We built an open-source macOS menu bar app that turns speech into text
and pastes it into the active app — using SpeechAnalyzer for on-device
transcription, ScreenCaptureKit + Vision for screen-aware context,
and FluidAudio for speaker diarization in meeting mode.
Here's what we learned shipping it on macOS 26.
GitHub: github.com/Marvinngg/ambient-voice
Architecture
The app has two modes: hotkey dictation (press to talk, release to inject)
and meeting recording (continuous transcription with a floating panel).
Dictation Mode
Audio capture uses AVCaptureSession (more on why below).

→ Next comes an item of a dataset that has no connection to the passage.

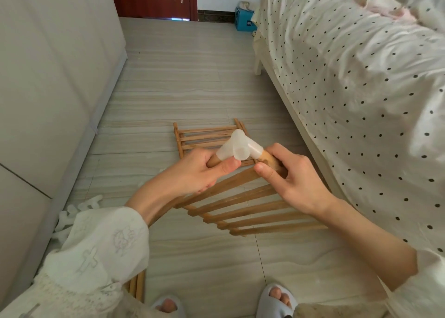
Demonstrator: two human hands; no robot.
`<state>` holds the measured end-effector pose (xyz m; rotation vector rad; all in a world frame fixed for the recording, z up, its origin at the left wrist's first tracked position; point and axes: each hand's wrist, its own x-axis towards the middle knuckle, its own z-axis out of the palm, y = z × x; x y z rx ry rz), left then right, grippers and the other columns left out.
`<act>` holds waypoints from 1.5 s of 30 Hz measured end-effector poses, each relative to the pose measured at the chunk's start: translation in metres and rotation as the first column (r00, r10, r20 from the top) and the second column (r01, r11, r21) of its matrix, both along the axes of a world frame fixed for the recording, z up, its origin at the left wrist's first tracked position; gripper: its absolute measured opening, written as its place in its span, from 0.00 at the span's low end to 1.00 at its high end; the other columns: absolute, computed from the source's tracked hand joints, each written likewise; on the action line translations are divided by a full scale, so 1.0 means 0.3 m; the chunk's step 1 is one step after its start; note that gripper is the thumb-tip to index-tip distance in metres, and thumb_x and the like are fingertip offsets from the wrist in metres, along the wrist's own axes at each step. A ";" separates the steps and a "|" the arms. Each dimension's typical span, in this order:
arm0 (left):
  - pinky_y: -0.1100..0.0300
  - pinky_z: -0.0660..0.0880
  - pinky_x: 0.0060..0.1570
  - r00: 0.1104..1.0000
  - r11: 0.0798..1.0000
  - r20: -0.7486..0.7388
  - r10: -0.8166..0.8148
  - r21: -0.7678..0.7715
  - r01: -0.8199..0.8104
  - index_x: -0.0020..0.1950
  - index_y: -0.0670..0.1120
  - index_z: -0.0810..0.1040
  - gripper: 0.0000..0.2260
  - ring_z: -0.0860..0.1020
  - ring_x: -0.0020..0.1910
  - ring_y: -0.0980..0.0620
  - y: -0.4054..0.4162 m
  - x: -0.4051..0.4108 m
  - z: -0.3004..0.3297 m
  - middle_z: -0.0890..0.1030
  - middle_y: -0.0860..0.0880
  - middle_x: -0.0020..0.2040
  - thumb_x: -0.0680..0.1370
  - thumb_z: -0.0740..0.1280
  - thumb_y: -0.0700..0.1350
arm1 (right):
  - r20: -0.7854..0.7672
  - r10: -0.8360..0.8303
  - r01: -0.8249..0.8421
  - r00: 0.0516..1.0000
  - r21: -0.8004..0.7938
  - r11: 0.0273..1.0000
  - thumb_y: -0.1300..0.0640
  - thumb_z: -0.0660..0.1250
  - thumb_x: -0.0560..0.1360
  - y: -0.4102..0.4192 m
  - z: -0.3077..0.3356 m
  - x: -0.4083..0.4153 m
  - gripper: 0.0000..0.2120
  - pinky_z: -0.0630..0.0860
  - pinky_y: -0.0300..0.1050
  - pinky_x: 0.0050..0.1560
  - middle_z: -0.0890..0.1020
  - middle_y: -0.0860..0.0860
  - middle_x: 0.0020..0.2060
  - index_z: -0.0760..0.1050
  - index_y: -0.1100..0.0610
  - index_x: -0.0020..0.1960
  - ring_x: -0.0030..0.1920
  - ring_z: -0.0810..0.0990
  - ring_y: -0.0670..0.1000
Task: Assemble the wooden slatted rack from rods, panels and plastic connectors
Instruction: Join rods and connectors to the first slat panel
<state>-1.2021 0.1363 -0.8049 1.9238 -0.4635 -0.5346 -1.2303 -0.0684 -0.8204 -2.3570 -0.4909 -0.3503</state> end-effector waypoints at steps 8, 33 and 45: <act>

The captured audio feeds into SpeechAnalyzer via an
AsyncStream:
let transcriber = SpeechTranscriber(
locale: locale,
transcriptionOptions: [],
reportingOptions: [.volatileResults, .alternativeTranscriptions],
attributeOptions: [.audioTimeRange, .transcriptionConfidence]
)
let analyzer = SpeechAnalyzer(modules: [transcriber])
let (inputSequence, inputBuilder) =
AsyncStream.makeStream()
try await analyzer.start(inputSequence: inputSequence)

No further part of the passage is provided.